** Opening Materials provided block **
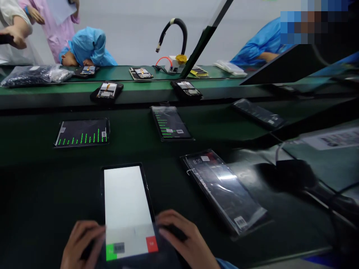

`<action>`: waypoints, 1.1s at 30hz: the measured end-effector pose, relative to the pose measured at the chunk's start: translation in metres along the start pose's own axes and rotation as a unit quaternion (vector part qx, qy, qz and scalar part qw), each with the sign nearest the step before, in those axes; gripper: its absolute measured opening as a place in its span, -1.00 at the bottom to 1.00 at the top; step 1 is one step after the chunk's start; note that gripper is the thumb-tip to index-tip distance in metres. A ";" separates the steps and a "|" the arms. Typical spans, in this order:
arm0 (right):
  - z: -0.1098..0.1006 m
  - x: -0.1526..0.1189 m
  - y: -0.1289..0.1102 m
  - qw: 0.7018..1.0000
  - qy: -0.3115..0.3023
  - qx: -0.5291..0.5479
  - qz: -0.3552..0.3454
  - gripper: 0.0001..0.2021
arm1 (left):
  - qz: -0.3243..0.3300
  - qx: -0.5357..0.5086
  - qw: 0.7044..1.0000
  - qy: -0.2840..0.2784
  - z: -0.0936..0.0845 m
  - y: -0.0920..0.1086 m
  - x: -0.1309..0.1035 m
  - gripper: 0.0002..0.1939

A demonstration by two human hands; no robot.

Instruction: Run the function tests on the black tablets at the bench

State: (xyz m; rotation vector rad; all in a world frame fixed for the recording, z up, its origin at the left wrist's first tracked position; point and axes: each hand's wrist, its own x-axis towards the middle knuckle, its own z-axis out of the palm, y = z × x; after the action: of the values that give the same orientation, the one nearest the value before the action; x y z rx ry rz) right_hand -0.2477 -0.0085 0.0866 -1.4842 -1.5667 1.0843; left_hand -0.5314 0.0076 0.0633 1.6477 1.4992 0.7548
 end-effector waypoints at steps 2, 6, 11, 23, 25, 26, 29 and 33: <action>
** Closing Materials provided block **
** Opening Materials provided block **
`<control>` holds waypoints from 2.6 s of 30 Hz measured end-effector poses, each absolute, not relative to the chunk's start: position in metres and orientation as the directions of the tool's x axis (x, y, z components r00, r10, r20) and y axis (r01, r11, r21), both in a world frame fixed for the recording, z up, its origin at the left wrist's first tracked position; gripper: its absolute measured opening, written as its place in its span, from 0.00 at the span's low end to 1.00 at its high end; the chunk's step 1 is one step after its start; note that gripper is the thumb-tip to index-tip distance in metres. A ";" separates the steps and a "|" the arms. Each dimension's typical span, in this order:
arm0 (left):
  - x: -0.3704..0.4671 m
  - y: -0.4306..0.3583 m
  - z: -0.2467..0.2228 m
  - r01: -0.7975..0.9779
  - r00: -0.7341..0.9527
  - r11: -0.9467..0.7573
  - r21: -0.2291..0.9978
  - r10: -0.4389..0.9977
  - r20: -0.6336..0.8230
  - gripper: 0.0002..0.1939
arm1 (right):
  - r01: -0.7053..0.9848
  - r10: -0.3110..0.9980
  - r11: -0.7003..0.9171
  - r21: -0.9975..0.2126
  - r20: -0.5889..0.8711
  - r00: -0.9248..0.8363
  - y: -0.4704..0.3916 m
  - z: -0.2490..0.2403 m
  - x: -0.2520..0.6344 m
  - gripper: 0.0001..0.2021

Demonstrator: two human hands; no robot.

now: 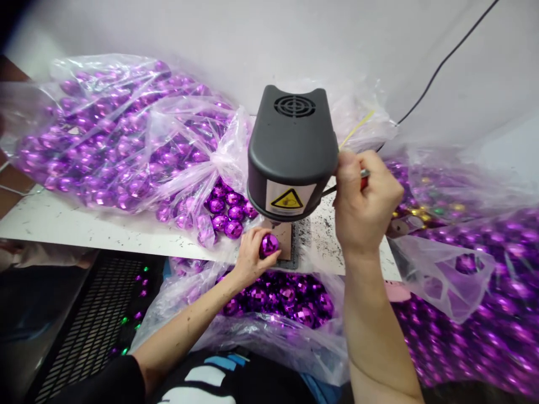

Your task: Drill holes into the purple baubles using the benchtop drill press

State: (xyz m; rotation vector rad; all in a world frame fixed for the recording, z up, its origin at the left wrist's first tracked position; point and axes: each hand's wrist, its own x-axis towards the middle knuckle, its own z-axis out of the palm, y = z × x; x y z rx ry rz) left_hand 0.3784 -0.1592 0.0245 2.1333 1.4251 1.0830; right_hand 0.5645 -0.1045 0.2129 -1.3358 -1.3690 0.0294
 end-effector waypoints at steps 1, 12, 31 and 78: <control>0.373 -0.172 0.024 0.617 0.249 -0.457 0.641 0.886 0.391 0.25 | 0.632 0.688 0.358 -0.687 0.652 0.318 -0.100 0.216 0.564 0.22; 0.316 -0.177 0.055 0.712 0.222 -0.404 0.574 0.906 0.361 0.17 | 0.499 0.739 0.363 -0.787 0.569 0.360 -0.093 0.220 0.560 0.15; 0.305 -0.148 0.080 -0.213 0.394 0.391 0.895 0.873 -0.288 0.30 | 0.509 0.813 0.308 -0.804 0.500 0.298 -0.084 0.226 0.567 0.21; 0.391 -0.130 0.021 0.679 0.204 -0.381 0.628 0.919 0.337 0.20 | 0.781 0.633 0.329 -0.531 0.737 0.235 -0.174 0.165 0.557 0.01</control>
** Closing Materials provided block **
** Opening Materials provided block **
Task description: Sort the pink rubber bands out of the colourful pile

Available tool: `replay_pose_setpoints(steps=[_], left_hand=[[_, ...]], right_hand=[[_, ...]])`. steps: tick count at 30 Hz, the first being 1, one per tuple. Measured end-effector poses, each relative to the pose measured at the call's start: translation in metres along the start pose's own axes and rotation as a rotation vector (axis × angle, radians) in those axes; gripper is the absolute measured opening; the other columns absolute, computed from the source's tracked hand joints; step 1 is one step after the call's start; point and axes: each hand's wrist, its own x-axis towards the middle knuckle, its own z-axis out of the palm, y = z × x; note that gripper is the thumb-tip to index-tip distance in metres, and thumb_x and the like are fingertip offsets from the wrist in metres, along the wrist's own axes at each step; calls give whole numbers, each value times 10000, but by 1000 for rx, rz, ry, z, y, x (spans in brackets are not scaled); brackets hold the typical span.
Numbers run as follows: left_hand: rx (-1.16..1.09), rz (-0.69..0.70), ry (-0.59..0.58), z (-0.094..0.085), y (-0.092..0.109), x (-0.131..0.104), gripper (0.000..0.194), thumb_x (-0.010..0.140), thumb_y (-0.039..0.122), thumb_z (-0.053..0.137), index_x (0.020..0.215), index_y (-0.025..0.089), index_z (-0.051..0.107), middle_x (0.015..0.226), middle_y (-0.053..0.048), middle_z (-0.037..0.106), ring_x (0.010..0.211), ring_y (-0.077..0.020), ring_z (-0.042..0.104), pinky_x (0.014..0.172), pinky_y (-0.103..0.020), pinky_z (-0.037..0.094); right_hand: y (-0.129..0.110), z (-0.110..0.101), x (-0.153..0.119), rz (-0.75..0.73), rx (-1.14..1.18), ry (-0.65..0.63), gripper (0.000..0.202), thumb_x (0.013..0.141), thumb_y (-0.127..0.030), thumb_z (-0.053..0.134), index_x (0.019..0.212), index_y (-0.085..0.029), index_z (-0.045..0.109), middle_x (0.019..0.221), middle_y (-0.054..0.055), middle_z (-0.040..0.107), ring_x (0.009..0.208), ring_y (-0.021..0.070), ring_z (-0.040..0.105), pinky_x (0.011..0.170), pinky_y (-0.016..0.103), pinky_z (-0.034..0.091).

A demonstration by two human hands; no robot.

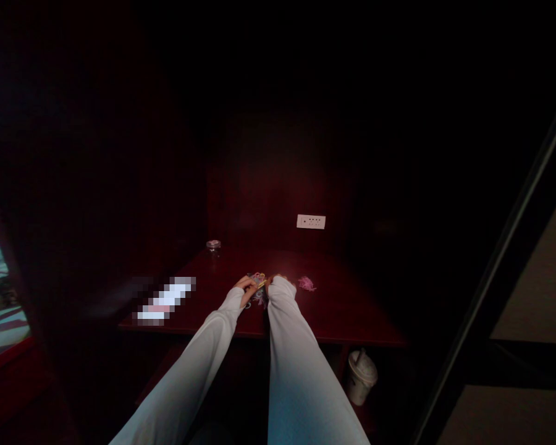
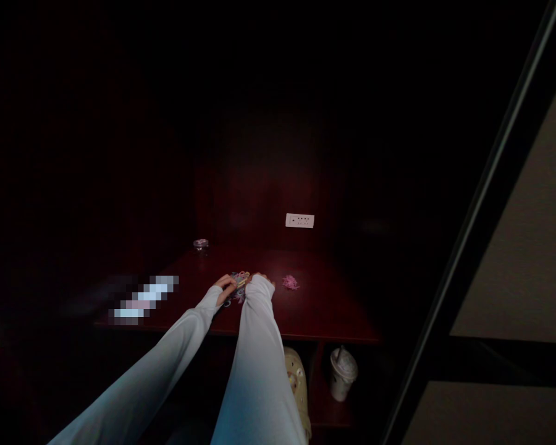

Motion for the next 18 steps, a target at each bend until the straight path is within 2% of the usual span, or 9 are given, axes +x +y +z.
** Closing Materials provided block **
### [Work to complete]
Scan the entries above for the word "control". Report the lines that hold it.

### [Output]
`<control>` holds waypoints from 2.6 s of 30 Hz measured end-effector poses, each absolute, not relative to the chunk's start: position in metres and orientation as the directions of the tool's x axis (x, y, z components r00, r10, r20) and y axis (r01, r11, r21), both in a world frame fixed for the recording, z up, its origin at the left wrist's first tracked position; gripper: its absolute measured opening, written as its place in its span, from 0.00 at the span's low end to 1.00 at its high end; the chunk's step 1 is one step after its start; note that gripper is the thumb-tip to index-tip distance in metres. A ";" separates the steps and a "|" the arms. Each dimension's typical span, in this order:
 end-effector waypoints at steps 1, 12, 31 and 78: <control>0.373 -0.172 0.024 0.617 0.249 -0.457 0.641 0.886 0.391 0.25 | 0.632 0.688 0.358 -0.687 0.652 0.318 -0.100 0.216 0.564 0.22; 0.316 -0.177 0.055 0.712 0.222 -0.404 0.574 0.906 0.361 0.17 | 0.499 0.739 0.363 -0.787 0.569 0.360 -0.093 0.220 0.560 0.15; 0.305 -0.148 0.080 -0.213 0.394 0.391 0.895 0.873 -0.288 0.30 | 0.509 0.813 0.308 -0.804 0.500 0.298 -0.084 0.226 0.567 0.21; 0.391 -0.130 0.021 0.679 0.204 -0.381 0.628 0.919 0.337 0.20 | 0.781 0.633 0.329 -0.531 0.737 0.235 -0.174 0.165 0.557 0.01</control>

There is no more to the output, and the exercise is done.